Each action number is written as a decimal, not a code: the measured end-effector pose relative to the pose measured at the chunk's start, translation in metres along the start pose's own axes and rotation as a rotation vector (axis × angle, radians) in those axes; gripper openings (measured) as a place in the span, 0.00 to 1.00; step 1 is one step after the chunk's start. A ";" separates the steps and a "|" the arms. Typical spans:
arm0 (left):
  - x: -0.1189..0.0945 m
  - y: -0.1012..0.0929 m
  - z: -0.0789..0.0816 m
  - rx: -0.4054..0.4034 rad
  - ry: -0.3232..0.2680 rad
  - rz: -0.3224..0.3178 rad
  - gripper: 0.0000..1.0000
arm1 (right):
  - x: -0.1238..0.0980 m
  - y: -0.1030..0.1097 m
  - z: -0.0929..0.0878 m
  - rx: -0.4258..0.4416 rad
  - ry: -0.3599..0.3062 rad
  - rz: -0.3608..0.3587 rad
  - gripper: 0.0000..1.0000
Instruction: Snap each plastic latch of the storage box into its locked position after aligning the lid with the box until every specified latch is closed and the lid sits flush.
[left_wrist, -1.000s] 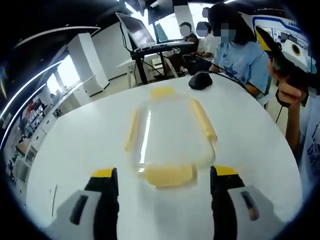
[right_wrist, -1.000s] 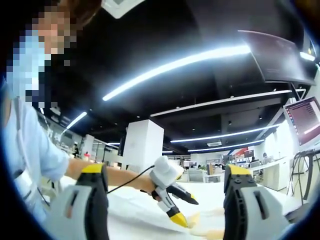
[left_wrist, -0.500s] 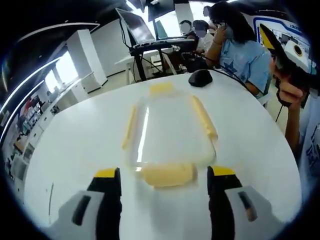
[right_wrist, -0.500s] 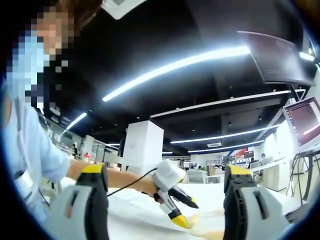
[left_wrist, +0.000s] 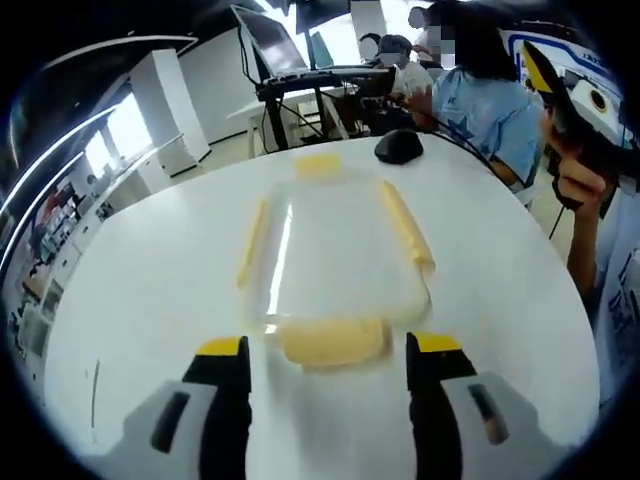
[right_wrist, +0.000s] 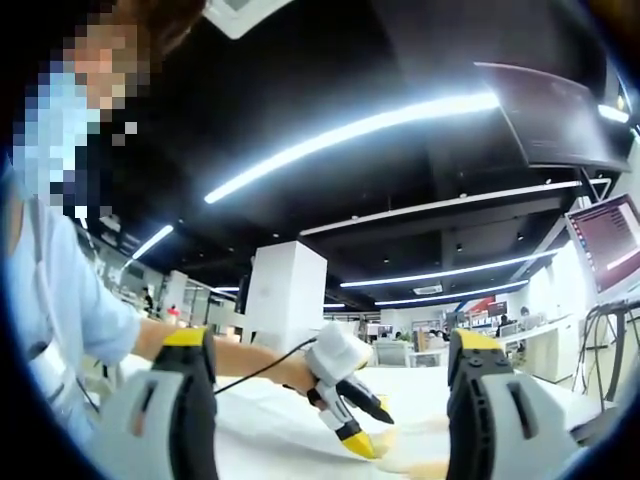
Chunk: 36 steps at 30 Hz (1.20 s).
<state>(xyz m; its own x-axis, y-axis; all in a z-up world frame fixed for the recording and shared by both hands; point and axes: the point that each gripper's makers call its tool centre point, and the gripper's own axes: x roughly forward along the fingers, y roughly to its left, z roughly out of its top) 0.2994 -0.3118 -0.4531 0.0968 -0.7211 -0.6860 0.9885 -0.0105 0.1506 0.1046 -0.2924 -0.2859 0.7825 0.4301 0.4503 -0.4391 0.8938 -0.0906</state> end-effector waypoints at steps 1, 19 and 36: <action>0.000 0.000 -0.001 -0.001 0.001 0.000 0.61 | 0.000 -0.001 0.000 -0.001 0.001 -0.001 0.98; 0.005 0.000 -0.002 -0.034 0.016 -0.025 0.49 | 0.000 -0.003 -0.001 0.000 0.006 -0.005 0.97; 0.004 -0.012 -0.006 -0.023 0.028 -0.026 0.40 | 0.001 -0.002 -0.002 -0.006 0.009 -0.004 0.97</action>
<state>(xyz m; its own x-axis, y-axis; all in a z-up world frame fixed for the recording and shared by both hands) 0.2886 -0.3109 -0.4618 0.0741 -0.7012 -0.7091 0.9931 -0.0127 0.1163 0.1077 -0.2936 -0.2869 0.7879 0.4276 0.4431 -0.4336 0.8962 -0.0938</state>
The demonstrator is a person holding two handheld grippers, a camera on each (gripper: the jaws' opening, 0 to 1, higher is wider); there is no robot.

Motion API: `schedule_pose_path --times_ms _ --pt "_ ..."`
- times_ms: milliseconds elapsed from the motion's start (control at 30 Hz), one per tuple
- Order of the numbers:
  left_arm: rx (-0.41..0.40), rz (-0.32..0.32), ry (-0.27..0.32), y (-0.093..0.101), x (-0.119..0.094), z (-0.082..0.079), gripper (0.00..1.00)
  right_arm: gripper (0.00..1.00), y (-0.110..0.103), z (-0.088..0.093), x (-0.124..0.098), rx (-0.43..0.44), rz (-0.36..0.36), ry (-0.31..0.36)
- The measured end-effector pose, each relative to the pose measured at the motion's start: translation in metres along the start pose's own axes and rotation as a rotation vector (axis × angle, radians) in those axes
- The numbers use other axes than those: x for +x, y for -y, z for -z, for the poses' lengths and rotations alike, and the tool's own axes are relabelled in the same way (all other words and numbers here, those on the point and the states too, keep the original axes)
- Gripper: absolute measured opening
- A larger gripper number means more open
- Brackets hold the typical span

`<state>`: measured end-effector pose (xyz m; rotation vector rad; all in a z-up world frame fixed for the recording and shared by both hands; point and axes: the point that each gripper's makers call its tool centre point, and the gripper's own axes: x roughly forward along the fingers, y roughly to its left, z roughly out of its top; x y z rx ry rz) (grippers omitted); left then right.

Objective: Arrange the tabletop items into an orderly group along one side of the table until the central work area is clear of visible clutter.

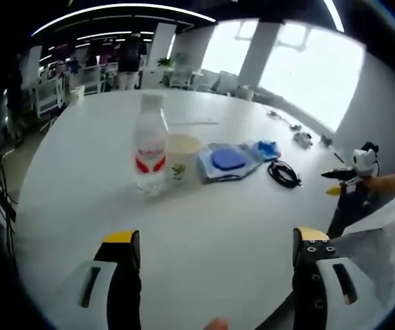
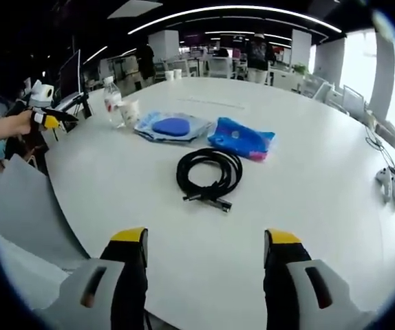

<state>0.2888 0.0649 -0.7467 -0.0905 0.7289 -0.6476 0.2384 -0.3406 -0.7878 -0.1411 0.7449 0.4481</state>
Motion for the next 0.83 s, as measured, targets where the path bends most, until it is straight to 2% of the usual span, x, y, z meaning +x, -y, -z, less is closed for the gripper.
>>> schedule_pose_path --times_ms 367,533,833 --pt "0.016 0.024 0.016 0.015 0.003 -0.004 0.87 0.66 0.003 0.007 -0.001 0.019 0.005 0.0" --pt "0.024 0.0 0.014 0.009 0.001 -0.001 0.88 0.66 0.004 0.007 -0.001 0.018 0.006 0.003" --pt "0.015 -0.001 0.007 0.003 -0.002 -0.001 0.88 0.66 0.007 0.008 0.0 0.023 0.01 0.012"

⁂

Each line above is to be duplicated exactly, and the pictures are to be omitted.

Each action number is written as a decimal, not a code: the measured end-effector pose relative to the pose measured at the chunk's start, translation in metres along the start pose's own axes and rotation as a rotation vector (axis × angle, radians) in those axes; gripper openings (measured) as a place in the span, 0.00 to 1.00; step 1 is one step after the chunk's start. A ";" separates the steps and a "|" the arms. Typical spans:
arm0 (left):
  - x: -0.1189..0.0945 m
  - y: -0.1012..0.0929 m
  - z: -0.0789..0.0816 m
  - rx: -0.4054..0.4034 rad
  - ry: -0.3232..0.2680 rad
  - rz: -0.3224..0.3178 rad
  - gripper: 0.0000..1.0000
arm1 (right):
  - x: -0.1238..0.0980 m
  - y: -0.1030..0.1097 m
  - z: -0.0929..0.0878 m
  - rx: -0.4258..0.4416 rad
  - ry: -0.3599..0.3062 rad
  - rz: -0.3608..0.3587 rad
  - gripper: 0.0000..1.0000
Instruction: Snap each plastic latch of the storage box into its locked position after aligning the lid with the box until every specified latch is closed and the lid sits flush.
[left_wrist, -1.000s] 
[right_wrist, -1.000s] 
[left_wrist, -0.500s] 
[right_wrist, -0.500s] 
[left_wrist, +0.000s] 
[right_wrist, +0.000s] 
Chunk: 36 steps at 30 Hz (1.20 s).
<state>(xyz m; its own x-axis, y-axis; all in a z-up world frame fixed for the recording and shared by both hands; point and axes: the point that each gripper's makers call its tool centre point, and the gripper's own axes: x roughly forward along the fingers, y roughly to its left, z roughly out of its top) 0.2994 -0.3118 -0.4531 0.0968 -0.7211 -0.6860 0.9885 -0.0105 0.1506 0.1046 -0.2924 -0.2859 0.7825 0.4301 0.4503 -0.4391 0.8938 -0.0906</state> end-effector waypoints at steps 1, 19 and 36: <action>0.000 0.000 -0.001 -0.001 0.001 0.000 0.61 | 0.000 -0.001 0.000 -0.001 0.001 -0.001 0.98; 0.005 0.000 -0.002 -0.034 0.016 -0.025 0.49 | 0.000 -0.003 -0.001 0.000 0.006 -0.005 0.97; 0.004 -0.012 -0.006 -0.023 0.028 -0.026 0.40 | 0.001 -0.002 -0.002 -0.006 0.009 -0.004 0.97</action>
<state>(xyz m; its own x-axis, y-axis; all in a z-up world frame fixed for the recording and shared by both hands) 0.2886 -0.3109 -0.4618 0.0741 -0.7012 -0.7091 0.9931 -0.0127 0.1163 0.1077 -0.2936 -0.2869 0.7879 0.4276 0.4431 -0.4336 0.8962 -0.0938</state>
The demonstrator is a person holding two handheld grippers, a camera on each (gripper: the jaws' opening, 0 to 1, higher is wider); there is no robot.

Motion API: `schedule_pose_path --times_ms _ --pt "_ ..."`
- times_ms: milliseconds elapsed from the motion's start (control at 30 Hz), one per tuple
- Order of the numbers:
  left_arm: rx (-0.41..0.40), rz (-0.32..0.32), ry (-0.27..0.32), y (-0.093..0.101), x (-0.119..0.094), z (-0.082..0.079), gripper (0.00..1.00)
  right_arm: gripper (0.00..1.00), y (-0.110..0.103), z (-0.088..0.093), x (-0.124..0.098), rx (-0.43..0.44), rz (-0.36..0.36), ry (-0.31..0.36)
- The measured end-effector pose, each relative to the pose measured at the motion's start: translation in metres along the start pose's own axes and rotation as a rotation vector (axis × angle, radians) in those axes
- The numbers use other axes than those: x for +x, y for -y, z for -z, for the poses' lengths and rotations alike, and the tool's own axes are relabelled in the same way (all other words and numbers here, those on the point and the states too, keep the original axes)
- Gripper: absolute measured opening
- A larger gripper number means more open
- Brackets hold the typical span

`<state>`: measured end-effector pose (xyz m; rotation vector rad; all in a z-up world frame fixed for the recording and shared by both hands; point and axes: the point that each gripper's makers call its tool centre point, and the gripper's own axes: x roughly forward along the fingers, y roughly to its left, z roughly out of its top; x y z rx ry rz) (grippers omitted); left then right.

Objective: Arrange the tabletop items into an orderly group along one side of the table until the central work area is clear of visible clutter.


<state>0.2888 0.0649 -0.7467 -0.0905 0.7289 -0.6476 0.2384 -0.3406 -0.7878 -0.1411 0.7449 0.4481</state>
Motion for the next 0.83 s, as measured, targets where the path bends most, until it is straight to 2% of the usual span, x, y, z meaning +x, -y, -z, less is closed for the gripper.
>>> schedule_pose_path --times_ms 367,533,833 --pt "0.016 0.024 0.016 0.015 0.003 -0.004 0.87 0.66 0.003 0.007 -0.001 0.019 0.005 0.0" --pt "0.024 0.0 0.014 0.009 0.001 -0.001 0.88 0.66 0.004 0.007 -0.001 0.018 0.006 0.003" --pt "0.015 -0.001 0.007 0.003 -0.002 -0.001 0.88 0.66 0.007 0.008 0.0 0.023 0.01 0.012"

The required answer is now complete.